In a recent submission as part of its Annual Revenue Requirement (ARR) for FY19, the Bangalore Electricity Supply Company Limited (Bescom), under the title “New Proposals,” has demonstrated some progressive ideas. Particularly noteworthy are the suggestions to separate tariff for consumers having power demand of more than 1 megawatt (MW), to make a distinction in the way fixed and variable charges are recovered, and to design a separate tariff for Electric Vehicle (EV) charging stations.
At a time when most utilities are trying to dissuade consumers from moving to open-access by increasing components of variable charges, Bescom’s new proposal shows strategic thinking and could spur further competition in the sector.
The proposal for a separate tariff design for consumers using more than 1 MW power is a direct fallout of the growing chorus against open-access by Electricity Distribution Companies (Discoms) and regulators across the country. Bescom has argued in the past that while open-access was welcome when the Electricity Act, 2003, was introduced, it revealed several loopholes over time. Frequent switching of consumers between open-access and utility supply, insufficient recovery of cross-subsidy, stranded generating assets and a retail tariff design that is not reflective of costs, made the system unfavourable for Discoms.
In its petition to the ARR, Bescom states that it has 977 consumers above 1 MW (the category eligible for open-access) in its network. Of these, 175 to 200 are already procuring electricity through the open-access (approximately 1,359 million kilowatt-hour). By a conservative estimate of Rs 6.65 per kWh energy charges as proposed in the current petition, the utility potentially loses out about Rs 9,037 million through electricity sales to these consumers.
It raises a valid concern that further tariff increases (which is part of every tariff approval cycle) could push more people out of the network. Bescom’s proposal to resolve this focuses on narrowing the gap between its incurred fixed cost (due to power purchase) and recovered fixed cost (through retail tariff). Currently these figures are skewed — for FY 2017, Bescom’s approved fixed and variable charges were in the ratio 49%:51% (Rs 8,217 crore : 8,720 crore), while the revenue received was 14% : 86% (Rs 2257 crore : 13604 crore).
Bescom’s new proposal requests that this rationalisation between fixed and variable charges be carried out initially at the High Tension (HT) consumer level (typically > 1 MW). In this exercise, Bescom has committed to overall tariff being neutral, that is, the overall revenue recovery from the tariff category would remain the same; but the fixed variable charge recovery would slowly move to reflect the costs that Bescom incurs.
This will result in increased fixed charges and significantly lower variable charges (51% of earlier variable charges). Bescom believes that this will be an incentive for consumers to stay within the network.

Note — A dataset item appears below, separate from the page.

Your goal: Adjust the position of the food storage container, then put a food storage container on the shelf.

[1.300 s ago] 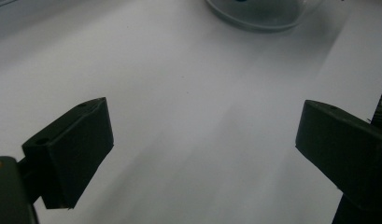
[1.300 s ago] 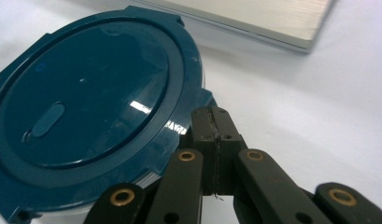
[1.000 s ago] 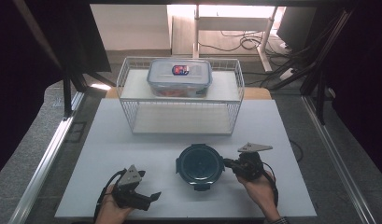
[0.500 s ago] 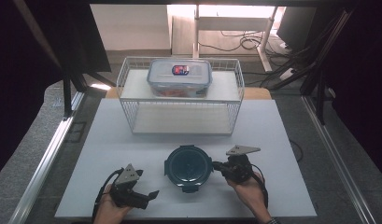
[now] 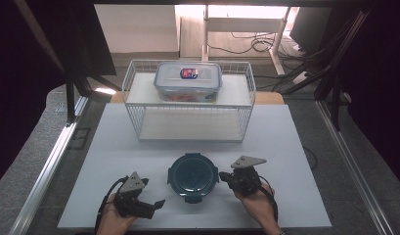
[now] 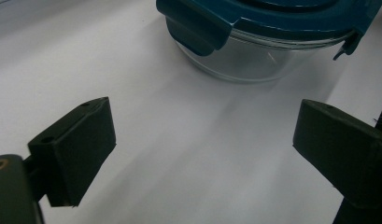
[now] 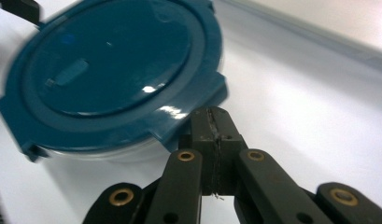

How does this resolve the open-access issue? Open-access consumers often move out of the network in search of lower variable charges, but are not concerned about paying fixed charges. The proposed new charges, will make it hard for consumers to find electricity at more competitive rates. Even if they find such a supplier, the new formula ensures that Bescom recovers at least 49% of the revenue requirement from the consumer, and a little more (through open-access charges, cross subsidy surcharge, etc).
Separate tariff for EVs:
Bescom has aimed to build on the Centre’s efforts and the Karnataka Electric Vehicle and Energy Storage Policy 2017, to make Bengaluru the “EV Capital” of India. Bescom has proposed to setup charging stations and charge separate “time of day tariffs” for Alternating Current (AC) charging (Rs 4.85/kWh from 0600-2200 hrs and Rs 3.85/kWh from 2200 hrs-0600 hrs), Direct Current (DC) fast charging (Rs 5/kWh and Rs 4.40/kWh, respectively) and bus charging (Rs 5.5/kWh and Rs 3.85/kWh, respectively).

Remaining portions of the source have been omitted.